PROBLEM TO SOLVE
Beginning with the first line of the data below, set down each line exactly through the line that contains "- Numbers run".

[[ SUPPLIED INFORMATION, beginning ]]

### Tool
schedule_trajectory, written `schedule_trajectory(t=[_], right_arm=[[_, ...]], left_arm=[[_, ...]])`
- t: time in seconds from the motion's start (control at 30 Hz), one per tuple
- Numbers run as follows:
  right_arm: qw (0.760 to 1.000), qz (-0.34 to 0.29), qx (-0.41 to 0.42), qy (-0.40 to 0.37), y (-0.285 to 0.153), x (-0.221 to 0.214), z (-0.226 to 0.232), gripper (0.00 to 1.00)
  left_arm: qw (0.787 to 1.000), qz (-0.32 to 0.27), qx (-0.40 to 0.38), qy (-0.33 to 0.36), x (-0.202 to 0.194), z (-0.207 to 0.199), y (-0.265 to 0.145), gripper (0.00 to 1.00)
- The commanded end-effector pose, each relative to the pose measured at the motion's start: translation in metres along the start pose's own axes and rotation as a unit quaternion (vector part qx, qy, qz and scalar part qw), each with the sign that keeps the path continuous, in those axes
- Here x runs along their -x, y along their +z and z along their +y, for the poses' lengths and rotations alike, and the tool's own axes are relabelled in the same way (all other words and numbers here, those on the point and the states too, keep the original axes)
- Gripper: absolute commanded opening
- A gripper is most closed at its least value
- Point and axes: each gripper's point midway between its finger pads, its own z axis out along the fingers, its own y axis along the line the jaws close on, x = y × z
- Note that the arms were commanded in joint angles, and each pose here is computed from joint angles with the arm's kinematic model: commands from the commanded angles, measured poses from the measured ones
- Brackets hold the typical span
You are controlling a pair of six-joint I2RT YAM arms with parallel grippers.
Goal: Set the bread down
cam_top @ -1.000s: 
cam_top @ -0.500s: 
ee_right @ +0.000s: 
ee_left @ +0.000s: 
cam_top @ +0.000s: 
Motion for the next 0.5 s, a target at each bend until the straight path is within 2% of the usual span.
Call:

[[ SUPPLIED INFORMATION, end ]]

SOLVED EXERCISE
### Tool
schedule_trajectory, written `schedule_trajectory(t=[_], right_arm=[[_, ...]], left_arm=[[_, ...]])`
- t: time in seconds from the motion's start (control at 30 Hz), one per tuple
- Numbers run as follows:

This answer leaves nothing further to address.